**DESCRIPTION OF THE TASK:** Every line below needs to be returned exactly as written.

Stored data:
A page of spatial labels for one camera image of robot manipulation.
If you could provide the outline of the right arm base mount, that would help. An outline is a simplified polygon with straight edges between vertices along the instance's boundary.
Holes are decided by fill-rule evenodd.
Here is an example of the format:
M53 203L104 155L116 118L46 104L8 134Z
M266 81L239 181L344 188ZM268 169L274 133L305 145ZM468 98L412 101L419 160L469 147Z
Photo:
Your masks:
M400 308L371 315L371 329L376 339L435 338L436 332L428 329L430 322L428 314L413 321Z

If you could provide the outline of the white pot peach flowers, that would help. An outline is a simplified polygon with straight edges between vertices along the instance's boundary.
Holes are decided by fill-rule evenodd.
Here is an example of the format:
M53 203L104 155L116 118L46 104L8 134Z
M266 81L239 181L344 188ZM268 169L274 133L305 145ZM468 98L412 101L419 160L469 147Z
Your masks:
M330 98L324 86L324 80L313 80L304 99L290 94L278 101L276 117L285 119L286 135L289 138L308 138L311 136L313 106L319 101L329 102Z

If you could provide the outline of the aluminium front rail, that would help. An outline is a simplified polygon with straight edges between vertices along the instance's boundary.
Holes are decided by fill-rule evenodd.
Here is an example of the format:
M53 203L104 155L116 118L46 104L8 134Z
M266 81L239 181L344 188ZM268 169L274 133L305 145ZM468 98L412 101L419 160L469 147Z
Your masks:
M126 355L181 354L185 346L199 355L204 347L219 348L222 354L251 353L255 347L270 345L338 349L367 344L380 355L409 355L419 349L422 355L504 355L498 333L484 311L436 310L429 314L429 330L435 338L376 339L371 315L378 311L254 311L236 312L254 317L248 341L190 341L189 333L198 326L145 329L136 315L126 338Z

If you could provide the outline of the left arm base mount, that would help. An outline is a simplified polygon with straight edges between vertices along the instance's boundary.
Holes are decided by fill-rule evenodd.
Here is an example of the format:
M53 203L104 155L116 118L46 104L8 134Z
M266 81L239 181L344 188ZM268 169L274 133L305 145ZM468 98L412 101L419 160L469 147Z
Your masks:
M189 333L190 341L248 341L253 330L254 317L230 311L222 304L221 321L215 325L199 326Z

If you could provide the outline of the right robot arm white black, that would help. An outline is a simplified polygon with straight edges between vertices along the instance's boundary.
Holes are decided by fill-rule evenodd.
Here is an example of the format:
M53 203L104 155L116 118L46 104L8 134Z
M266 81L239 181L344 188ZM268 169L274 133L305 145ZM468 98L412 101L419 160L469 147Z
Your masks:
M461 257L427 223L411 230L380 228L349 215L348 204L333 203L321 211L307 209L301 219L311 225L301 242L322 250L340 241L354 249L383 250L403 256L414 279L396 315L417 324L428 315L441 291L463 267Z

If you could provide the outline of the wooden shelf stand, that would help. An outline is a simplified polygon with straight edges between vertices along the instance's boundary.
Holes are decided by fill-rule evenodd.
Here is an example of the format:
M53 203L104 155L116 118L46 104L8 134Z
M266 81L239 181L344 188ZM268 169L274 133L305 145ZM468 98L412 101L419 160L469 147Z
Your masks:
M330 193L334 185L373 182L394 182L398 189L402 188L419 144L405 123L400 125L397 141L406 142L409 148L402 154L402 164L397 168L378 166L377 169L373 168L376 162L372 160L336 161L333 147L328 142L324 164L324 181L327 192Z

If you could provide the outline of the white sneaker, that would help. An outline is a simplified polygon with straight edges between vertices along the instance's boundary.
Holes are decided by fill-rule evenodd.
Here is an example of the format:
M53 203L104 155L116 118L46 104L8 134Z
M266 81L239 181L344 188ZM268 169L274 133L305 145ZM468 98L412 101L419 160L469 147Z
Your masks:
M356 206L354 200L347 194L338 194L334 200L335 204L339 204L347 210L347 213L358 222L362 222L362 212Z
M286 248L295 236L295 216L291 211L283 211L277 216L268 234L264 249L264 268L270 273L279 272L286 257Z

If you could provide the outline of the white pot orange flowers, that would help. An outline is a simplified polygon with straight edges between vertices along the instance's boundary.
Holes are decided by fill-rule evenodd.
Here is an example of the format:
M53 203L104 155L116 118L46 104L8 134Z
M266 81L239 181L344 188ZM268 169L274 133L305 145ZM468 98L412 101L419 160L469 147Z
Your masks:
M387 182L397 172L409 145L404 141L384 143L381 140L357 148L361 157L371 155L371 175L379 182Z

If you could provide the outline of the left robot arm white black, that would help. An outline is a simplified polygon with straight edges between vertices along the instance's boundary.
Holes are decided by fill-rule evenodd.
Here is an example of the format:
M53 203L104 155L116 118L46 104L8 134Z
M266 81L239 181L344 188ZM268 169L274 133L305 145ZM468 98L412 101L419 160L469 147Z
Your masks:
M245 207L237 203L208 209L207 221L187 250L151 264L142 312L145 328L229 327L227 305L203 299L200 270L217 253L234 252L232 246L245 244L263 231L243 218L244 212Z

**THE ANSWER:**
A page of spatial labels for one camera image of robot manipulation.
If you could provide the outline of the right arm base mount, that would help. An outline is a simplified polygon with straight edges between vertices along the instance's boundary.
Holes are decided by fill-rule evenodd.
Here is an example of the format:
M53 203L104 155L116 118L46 104L8 134Z
M266 81L239 181L344 188ZM268 169L274 133L305 145ZM468 98L412 101L419 160L469 147Z
Photo:
Your masks:
M400 308L371 315L371 329L376 339L435 338L436 332L428 329L430 322L428 314L413 321Z

If you could provide the outline of the white pot peach flowers, that would help. An outline is a simplified polygon with straight edges between vertices along the instance's boundary.
Holes are decided by fill-rule evenodd.
Here is an example of the format:
M53 203L104 155L116 118L46 104L8 134Z
M266 81L239 181L344 188ZM268 169L274 133L305 145ZM468 98L412 101L419 160L469 147Z
Your masks:
M330 98L324 86L324 80L313 80L304 99L290 94L278 101L276 117L285 119L286 135L289 138L308 138L311 136L313 106L319 101L329 102Z

If you could provide the outline of the aluminium front rail, that would help. An outline is a simplified polygon with straight edges between vertices along the instance's boundary.
Holes are decided by fill-rule evenodd.
Here is an example of the format:
M53 203L104 155L116 118L46 104L8 134Z
M266 81L239 181L344 188ZM268 169L274 133L305 145ZM468 98L412 101L419 160L469 147Z
Your masks:
M126 355L181 354L185 346L199 355L204 347L219 348L222 354L251 353L255 347L270 345L338 349L367 344L380 355L409 355L419 349L422 355L504 355L498 333L484 311L436 310L429 314L429 330L435 338L376 339L371 315L378 311L254 311L236 312L254 317L248 341L190 341L189 333L198 326L145 329L136 315L126 338Z

If you could provide the outline of the left arm base mount, that would help. An outline is a simplified polygon with straight edges between vertices along the instance's boundary.
Holes are decided by fill-rule evenodd.
Here is an example of the format:
M53 203L104 155L116 118L46 104L8 134Z
M266 81L239 181L344 188ZM268 169L274 133L305 145ZM468 98L412 101L419 160L469 147Z
Your masks:
M189 333L190 341L248 341L253 330L254 317L230 311L222 304L221 321L215 325L199 326Z

If you could provide the outline of the right robot arm white black, that would help. An outline is a simplified polygon with straight edges between vertices along the instance's boundary.
Holes are decided by fill-rule evenodd.
Here is an example of the format:
M53 203L104 155L116 118L46 104L8 134Z
M266 81L239 181L344 188ZM268 169L274 133L305 145ZM468 98L412 101L419 160L469 147Z
Your masks:
M461 257L427 223L411 230L380 228L349 215L348 204L333 203L321 211L307 209L301 219L311 225L301 242L322 250L340 241L354 249L383 250L403 256L414 279L396 315L417 324L428 315L441 291L463 267Z

If you could provide the outline of the wooden shelf stand, that would help. An outline is a simplified polygon with straight edges between vertices along the instance's boundary.
Holes are decided by fill-rule evenodd.
Here is an example of the format:
M53 203L104 155L116 118L46 104L8 134Z
M266 81L239 181L344 188ZM268 169L274 133L305 145ZM468 98L412 101L419 160L469 147Z
Your masks:
M330 193L334 185L373 182L394 182L398 189L402 188L419 144L405 123L400 125L397 141L406 142L409 148L402 154L402 164L397 168L378 166L377 169L373 168L376 162L372 160L336 161L333 147L328 142L324 164L324 181L327 192Z

If you could provide the outline of the white sneaker, that would help. An outline is a simplified polygon with straight edges between vertices along the instance's boundary.
Holes are decided by fill-rule evenodd.
Here is an example of the format:
M53 203L104 155L116 118L46 104L8 134Z
M266 81L239 181L344 188ZM268 169L274 133L305 145ZM468 98L412 101L419 160L469 147Z
Your masks:
M356 206L354 200L347 194L338 194L334 200L335 204L339 204L347 210L347 213L358 222L362 222L362 212Z
M286 248L295 236L295 216L291 211L283 211L277 216L268 234L264 249L264 268L270 273L279 272L286 257Z

If you could provide the outline of the white pot orange flowers, that would help. An outline is a simplified polygon with straight edges between vertices along the instance's boundary.
Holes are decided by fill-rule evenodd.
Here is an example of the format:
M53 203L104 155L116 118L46 104L8 134Z
M266 81L239 181L344 188ZM268 169L274 133L305 145ZM468 98L412 101L419 160L469 147Z
Your masks:
M387 182L397 172L409 145L404 141L384 143L381 140L357 148L361 157L371 155L371 175L379 182Z

If you could provide the outline of the left robot arm white black, that would help. An outline is a simplified polygon with straight edges between vertices along the instance's boundary.
Holes are decided by fill-rule evenodd.
Here is an example of the format:
M53 203L104 155L116 118L46 104L8 134Z
M266 81L239 181L344 188ZM268 169L274 133L305 145ZM468 98L412 101L419 160L469 147Z
Your masks:
M245 207L237 203L208 209L207 221L187 250L151 264L142 312L145 328L229 327L227 305L203 299L200 270L217 253L234 252L232 246L245 244L263 231L243 218L244 212Z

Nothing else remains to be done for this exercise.